The same prompt gives different images each time. Every run starts from different random static and develops differently.
It can render something subtly wrong with full confidence (an extra finger, a melted railing). It produces a plausible-looking arrangement of pixels learned from data, not a model of how hands or railings really work.

If you named “slow because many steps,” “varied because random starting static,” and “confident errors because it matches data rather than understanding,” you have the lesson.

Flashcards

Ten cards. Click any card to reveal the answer. Use the Print flashcards button to lay out the full set as one card per page, ready to print or save as a PDF for offline review.

Q. What happens in the forward direction of diffusion?

A real image has noise added step by step until it dissolves into pure random static. No learning is needed; adding noise is trivial.

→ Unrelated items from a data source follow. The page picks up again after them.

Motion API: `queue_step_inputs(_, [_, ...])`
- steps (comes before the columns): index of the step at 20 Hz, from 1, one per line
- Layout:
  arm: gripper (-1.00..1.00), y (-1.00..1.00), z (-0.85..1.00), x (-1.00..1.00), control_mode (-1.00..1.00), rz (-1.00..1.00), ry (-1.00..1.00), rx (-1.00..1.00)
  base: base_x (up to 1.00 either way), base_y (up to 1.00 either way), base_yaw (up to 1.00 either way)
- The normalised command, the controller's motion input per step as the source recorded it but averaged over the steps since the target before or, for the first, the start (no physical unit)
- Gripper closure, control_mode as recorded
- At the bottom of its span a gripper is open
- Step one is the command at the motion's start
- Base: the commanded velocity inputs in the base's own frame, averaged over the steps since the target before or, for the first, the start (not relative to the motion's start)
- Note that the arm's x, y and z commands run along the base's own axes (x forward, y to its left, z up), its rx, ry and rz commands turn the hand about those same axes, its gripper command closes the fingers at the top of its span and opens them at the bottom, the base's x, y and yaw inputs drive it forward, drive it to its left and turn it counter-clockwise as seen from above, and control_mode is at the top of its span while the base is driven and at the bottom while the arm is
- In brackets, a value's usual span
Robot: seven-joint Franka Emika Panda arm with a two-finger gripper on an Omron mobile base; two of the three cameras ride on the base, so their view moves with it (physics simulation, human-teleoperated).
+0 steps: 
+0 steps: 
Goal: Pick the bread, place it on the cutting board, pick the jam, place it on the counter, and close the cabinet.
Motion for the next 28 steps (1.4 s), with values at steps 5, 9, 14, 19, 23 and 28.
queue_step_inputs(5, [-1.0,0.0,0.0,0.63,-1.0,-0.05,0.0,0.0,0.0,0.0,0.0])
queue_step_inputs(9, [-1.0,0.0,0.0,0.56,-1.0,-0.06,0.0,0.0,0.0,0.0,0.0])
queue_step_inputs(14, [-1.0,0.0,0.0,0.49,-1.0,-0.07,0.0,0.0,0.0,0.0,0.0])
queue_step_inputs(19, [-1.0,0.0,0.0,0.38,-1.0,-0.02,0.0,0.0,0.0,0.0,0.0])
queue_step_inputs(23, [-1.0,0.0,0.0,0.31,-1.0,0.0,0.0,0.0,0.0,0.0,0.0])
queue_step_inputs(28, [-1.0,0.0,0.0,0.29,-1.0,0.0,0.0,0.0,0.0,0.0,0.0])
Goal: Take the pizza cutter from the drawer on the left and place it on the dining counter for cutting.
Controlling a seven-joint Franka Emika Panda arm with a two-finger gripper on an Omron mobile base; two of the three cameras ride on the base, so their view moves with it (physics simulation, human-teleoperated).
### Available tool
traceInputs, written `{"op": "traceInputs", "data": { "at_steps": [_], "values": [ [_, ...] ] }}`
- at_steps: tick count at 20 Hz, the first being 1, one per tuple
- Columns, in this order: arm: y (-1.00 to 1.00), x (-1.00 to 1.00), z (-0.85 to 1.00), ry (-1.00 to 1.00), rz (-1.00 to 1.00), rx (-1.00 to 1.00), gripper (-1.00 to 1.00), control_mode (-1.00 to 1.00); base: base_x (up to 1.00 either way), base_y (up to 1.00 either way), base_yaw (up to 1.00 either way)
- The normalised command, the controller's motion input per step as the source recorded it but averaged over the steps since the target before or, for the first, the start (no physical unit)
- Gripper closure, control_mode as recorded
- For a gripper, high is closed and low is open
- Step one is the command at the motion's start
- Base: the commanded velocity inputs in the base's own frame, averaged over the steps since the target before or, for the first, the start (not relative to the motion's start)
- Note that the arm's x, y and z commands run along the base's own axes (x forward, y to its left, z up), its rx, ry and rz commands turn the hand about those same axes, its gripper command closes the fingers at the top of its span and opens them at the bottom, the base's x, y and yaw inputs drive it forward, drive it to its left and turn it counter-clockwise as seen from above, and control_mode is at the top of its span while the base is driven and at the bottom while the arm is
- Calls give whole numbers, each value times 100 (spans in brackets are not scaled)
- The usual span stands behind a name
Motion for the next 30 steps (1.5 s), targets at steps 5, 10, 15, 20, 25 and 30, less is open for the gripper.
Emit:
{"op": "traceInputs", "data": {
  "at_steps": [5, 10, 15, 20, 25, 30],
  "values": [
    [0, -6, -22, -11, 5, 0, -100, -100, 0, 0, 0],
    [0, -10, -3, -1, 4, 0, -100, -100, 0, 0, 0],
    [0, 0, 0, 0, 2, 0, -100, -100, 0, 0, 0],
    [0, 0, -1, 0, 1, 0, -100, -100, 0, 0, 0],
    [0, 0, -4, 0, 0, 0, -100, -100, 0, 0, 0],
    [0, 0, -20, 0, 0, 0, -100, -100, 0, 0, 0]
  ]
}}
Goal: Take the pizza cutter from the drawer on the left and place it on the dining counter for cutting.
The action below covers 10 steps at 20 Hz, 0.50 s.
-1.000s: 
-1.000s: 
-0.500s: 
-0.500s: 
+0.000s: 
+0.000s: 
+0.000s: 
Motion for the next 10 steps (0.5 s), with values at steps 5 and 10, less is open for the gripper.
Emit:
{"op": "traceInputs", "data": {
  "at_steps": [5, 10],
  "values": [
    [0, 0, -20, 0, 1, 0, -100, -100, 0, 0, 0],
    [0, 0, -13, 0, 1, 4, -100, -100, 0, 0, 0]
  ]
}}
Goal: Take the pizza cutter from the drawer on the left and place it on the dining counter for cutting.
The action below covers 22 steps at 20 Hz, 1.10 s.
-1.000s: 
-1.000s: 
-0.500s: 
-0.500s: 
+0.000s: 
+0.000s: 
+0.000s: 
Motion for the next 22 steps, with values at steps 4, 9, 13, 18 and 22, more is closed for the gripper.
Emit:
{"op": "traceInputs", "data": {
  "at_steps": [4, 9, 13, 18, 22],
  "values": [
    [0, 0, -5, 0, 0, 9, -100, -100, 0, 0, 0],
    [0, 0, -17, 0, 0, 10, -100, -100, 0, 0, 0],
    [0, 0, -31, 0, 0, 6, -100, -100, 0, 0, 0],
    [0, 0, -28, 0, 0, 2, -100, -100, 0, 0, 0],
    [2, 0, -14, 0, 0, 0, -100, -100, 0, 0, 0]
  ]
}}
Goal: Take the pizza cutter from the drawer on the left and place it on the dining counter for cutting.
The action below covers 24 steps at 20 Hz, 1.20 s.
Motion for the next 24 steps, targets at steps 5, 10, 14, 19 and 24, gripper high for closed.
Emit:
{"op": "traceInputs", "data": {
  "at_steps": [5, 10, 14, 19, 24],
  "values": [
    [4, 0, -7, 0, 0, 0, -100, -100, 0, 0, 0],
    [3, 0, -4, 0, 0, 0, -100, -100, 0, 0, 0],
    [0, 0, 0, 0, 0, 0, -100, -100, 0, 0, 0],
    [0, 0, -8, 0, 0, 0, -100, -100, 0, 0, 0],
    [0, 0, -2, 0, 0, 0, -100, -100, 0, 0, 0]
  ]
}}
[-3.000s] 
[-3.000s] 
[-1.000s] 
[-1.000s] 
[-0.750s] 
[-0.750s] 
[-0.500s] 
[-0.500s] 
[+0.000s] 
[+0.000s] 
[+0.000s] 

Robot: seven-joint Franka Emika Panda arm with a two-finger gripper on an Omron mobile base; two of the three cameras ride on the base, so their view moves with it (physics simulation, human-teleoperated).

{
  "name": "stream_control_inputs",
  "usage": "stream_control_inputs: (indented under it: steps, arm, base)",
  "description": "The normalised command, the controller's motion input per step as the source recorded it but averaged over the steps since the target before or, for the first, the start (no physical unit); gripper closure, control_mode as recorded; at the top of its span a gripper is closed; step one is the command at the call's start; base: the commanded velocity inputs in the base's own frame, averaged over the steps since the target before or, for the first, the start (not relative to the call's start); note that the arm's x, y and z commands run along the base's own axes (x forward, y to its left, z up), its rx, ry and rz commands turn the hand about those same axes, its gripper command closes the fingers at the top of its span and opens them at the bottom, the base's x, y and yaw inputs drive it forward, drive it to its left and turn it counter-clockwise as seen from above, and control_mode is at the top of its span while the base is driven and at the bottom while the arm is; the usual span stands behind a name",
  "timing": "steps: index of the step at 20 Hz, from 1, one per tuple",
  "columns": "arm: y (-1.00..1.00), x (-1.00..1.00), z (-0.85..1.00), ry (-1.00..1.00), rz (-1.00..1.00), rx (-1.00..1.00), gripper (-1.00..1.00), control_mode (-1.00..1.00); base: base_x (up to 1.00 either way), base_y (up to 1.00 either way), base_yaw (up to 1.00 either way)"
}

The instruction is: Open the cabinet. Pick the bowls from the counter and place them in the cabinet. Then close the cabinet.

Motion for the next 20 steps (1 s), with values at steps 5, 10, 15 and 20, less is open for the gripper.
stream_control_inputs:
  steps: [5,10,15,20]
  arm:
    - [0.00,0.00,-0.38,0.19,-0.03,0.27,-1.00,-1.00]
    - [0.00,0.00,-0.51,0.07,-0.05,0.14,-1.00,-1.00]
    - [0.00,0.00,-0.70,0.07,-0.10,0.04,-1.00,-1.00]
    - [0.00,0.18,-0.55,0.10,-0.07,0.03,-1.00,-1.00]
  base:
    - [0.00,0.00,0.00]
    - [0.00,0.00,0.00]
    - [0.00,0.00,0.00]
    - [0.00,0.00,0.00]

Q. What is the network trained to do in the reverse direction?

Take a slightly noisy image and predict the slightly-cleaner version from one step earlier: remove a little noise.

Q. Why do we have perfect training answers for the denoiser?

Because we created the noisy images ourselves in the forward direction, so we know exactly what each cleaner version was.

Q. How does a trained diffusion model generate a brand-new image?

Start from pure random static, apply the denoiser, feed the output back, and repeat many times. Structure accumulates until a coherent new image emerges.

Q. Why many small denoising steps instead of one big jump?

One jump (guess a full image from static) is a prediction networks do poorly. Removing a little noise is easy and well-defined. Diffusion swaps one impossible step for a chain of easy ones.

Q. How does diffusion differ from a VAE and a GAN in how it generates?

It generates gradually over many denoising steps. There is no contest (unlike a GAN) and no single latent point to sample (unlike a VAE), just a denoiser applied many times.

Q. Why are diffusion models often slow?

A single image takes dozens or hundreds of denoising steps, where a GAN makes an image in one pass. Quality is bought with patience.

Q. How does a text prompt steer a diffusion model?

The prompt is given alongside the noisy image at each step, and the network denoises toward an image that matches the words.

Q. Why can a diffusion model confidently produce something physically impossible?

It renders a plausible-looking arrangement of pixels learned from data, not a model of how the world works, so a locally plausible but impossible result can slip through.

Q. What is the one-line intuition for why denoising can create?

A network trained only to clean up noise, run from pure static, has nowhere to land except on a plausible image, because plausible images are the only thing its training taught it to produce.